Findings also showed a correlation between end-of-treatment MRD status and both progression-free survival and overall survival. Patients with high MRD levels at the end of treatment had significantly shorter survival outcomes, said Dr. Al-Sawaf.

In terms of safety, the study revealed a low incidence of posttreatment toxicity in both treatment groups, with no new safety signals identified. The most frequently occurring grade 3 (≥ 2%) adverse events in patients receiving the venetoclax-based combination were neutropenia, thrombocytopenia, infusion-related reaction, anemia, febrile neutropenia, pneumonia, and leukopenia. Rates of secondary malignancy were numerically higher in certain solid organ tumors and melanoma in the venetoclax arm, said Dr. Al-Sawaf, but these differences were not statistically significant. Importantly, the incidence rate was similar between both arms, suggesting that there is no clinical difference in the risk of second malignancies.

“These results confirm the treatment benefits of a fixed duration of venetoclax and obinutuzumab for previously untreated patients with CLL who have coexisting conditions,” said Dr. Al-Sawaf. “Clinicians treating elderly patients with CLL should be encouraged by these findings, as they demonstrate the potential for long-term disease control with a targeted-therapy approach.” 

Expert Point of View

Jennifer R. Brown, MD, PhD, Director of the Chronic Lymphocytic Leukemia (CLL) Center at Dana-Farber Cancer Institute, told The ASCO Post that the updated CLL14 data continue to demonstrate “the excellent efficacy of 1 year of venetoclax plus obinutuzumab therapy for patients with CLL.”

“This is a very effective strategy, and many of us believe that time-limited therapy like this has the advantage that patients are unlikely to be resistant when they relapse—hence, they could be retreated with the same regimen,” Dr. Brown continued. “However, we are still awaiting a head-to-head comparison of this strategy against continuous Bruton’s tyrosine kinase (BTK) inhibitors (as well as against combinations of a BTK inhibitor and a BCL2 inhibitor).”

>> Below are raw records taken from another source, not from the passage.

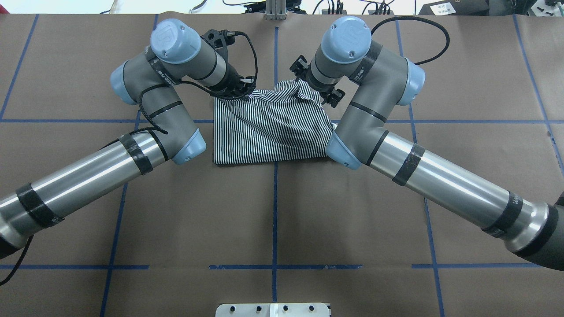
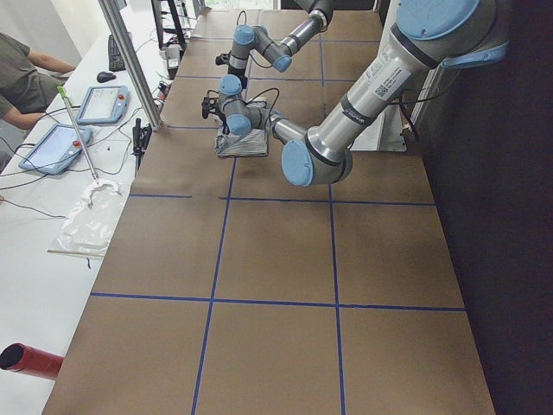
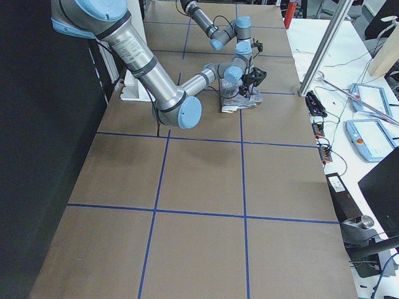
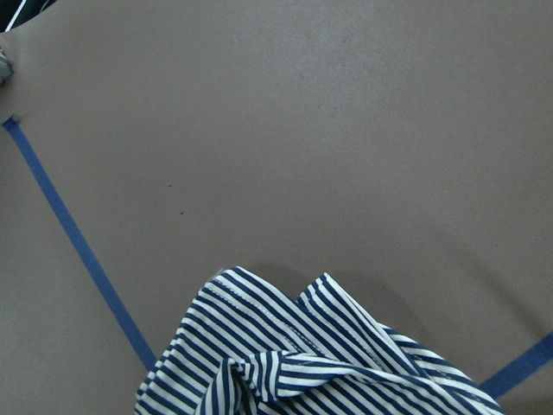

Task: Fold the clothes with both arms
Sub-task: 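Release the folded edge with both grippers and press the fold down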

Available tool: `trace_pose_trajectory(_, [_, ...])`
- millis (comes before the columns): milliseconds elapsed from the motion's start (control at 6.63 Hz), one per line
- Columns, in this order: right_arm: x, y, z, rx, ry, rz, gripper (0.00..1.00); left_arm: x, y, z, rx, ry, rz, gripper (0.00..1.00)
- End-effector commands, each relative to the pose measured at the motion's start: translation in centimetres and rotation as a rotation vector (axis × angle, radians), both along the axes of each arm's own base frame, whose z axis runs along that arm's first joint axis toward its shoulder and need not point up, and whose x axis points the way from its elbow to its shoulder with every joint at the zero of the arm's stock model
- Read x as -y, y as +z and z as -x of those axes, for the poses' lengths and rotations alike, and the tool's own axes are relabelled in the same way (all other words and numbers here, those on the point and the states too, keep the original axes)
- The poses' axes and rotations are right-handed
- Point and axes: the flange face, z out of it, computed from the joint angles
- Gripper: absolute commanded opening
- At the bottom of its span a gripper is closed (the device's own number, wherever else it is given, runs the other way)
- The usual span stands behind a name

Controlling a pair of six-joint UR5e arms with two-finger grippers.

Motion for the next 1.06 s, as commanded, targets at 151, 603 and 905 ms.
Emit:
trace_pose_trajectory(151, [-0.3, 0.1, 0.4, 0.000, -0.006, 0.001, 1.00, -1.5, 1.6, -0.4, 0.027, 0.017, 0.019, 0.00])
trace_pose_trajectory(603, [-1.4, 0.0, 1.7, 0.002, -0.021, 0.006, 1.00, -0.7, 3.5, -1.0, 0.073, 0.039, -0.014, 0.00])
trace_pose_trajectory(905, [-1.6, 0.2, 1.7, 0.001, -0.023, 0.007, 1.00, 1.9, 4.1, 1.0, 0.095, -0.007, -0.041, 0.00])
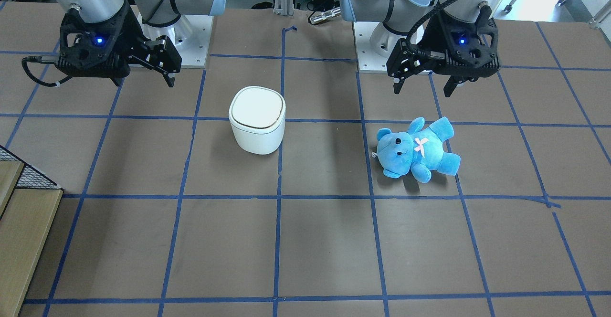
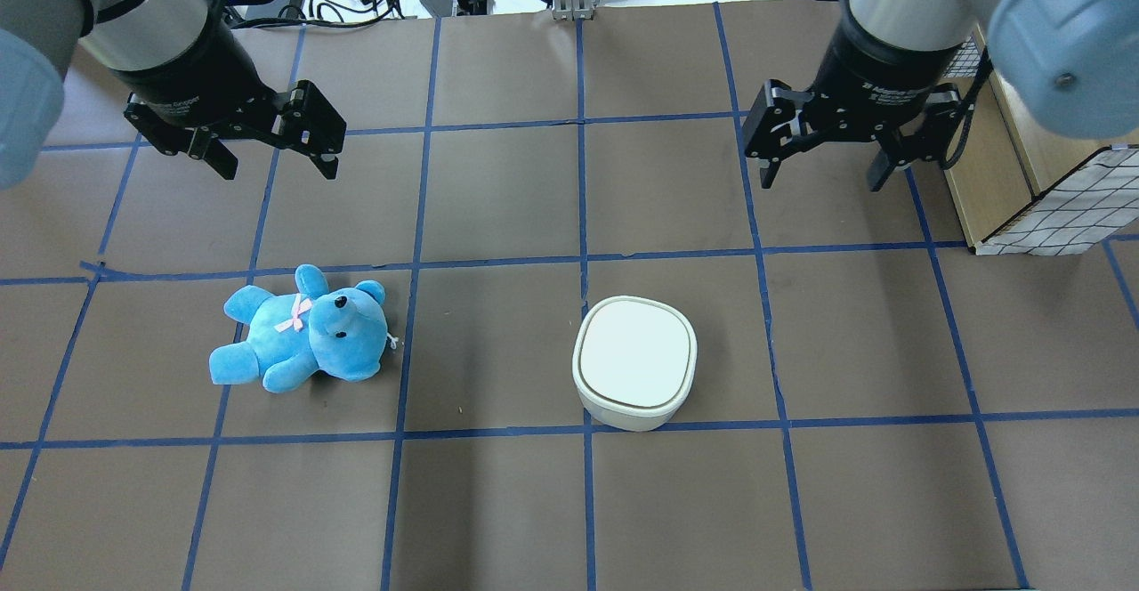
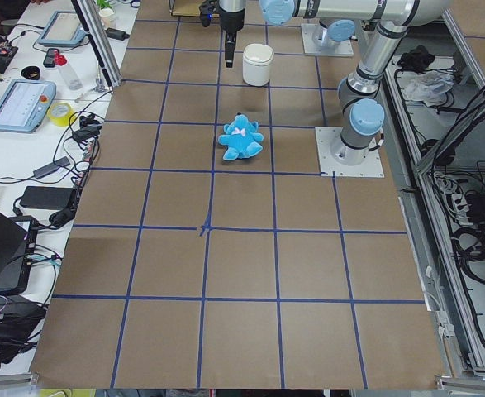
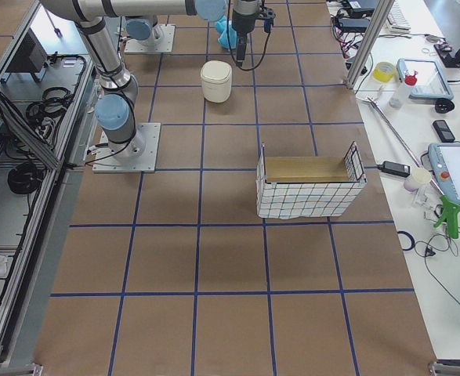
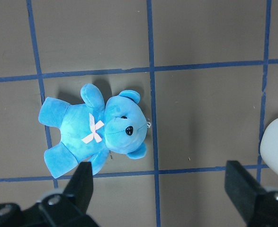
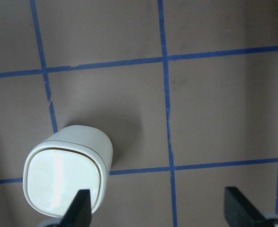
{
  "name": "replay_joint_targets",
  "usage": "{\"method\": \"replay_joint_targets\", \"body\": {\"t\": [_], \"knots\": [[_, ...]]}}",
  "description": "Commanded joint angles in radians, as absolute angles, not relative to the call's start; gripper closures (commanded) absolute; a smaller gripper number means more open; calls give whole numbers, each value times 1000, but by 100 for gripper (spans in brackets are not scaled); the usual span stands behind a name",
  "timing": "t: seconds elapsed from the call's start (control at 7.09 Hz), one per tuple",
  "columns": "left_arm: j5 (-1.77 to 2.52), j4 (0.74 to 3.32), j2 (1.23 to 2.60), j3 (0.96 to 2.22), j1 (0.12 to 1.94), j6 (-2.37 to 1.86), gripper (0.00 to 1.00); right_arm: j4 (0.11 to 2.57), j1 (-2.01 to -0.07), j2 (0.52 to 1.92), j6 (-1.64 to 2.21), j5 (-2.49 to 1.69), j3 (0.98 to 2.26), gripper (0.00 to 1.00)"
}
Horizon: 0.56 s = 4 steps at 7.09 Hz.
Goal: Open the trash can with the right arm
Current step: 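Move the right gripper down toward the white trash can's lid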
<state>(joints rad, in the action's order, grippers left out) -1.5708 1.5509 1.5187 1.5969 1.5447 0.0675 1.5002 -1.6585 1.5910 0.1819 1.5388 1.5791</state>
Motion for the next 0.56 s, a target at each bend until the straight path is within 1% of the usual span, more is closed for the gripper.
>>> {"method": "replay_joint_targets", "body": {"t": [0.0, 0.14, 0.28, 0.42], "knots": [[-1569, 1551, 1519, 1597, 1545, 67, 0, 1549, -1814, 1559, 401, 1536, 1592, 34], [-1569, 1551, 1519, 1597, 1545, 67, 0, 1551, -1860, 1543, 449, 1534, 1592, 75], [-1569, 1551, 1519, 1597, 1545, 67, 0, 1548, -1897, 1534, 493, 1531, 1601, 100], [-1571, 1551, 1519, 1597, 1545, 67, 0, 1552, -1920, 1531, 497, 1501, 1650, 100]]}}
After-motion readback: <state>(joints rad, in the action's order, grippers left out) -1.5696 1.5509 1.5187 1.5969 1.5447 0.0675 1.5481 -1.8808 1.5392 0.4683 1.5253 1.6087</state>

Jennifer R. Brown, MD, PhD

Jennifer R. Brown, MD, PhD

Catherine C. Coombs, MD

Catherine C. Coombs, MD

Catherine C. Coombs, MD, Associate Clinical Professor of Hematology/Oncology at UCI Health, told The ASCO Post that having an additional year of follow-up is “incredibly useful when talking to patients about what to expect.”

Although updated median progression-free survival for higher-risk populations, including unmutated IGHV and TP53, has changed slightly and is shorter than in the overall study population, added Dr. Coombs, this patient population still maintains significant time off therapy following the course of this regimen. “My confidence continues with this regimen, but I make sure to discuss expectations with all my patients, especially with respect to their underlying risk features,” she added. With respect to future clinical research, Dr. Coombs said she was eager to see response rates and durability of response to retreatment with venetoclax. 


DISCLOSURE: Dr. Al-Sawaf reported financial relationships with AbbVie, Adaptive, Ascentage, AstraZeneca, BeiGene, Gilead Sciences, Janssen Pharmaceuticals, Eli Lilly, and Roche. Dr. Brown has served as a consultant for AbbVie, Acerta/Astra-Zeneca, Alloplex Biotherapeutics, BeiGene, Genentech/Roche, Grifols Worldwide Operations, Hutchmed, iOnctura, Kite, Loxo/Lilly, Merck, Numab Therapeutics, Pfizer, Pharmacyclics; and has received research funding from BeiGene, Gilead, iOnctura, Loxo/Lilly, MEI Pharma, SecuraBio, TG Therapeutics. Dr. Coombs reported no conflicts of interest.


1. Al-Sawaf O, Robrecht S, Zhang C, et al: Venetoclax-obinutuzumab for previously untreated chronic lymphocytic leukemia. EHA2023 Hybrid Congress. Abstract S145. Presented June 8, 2023.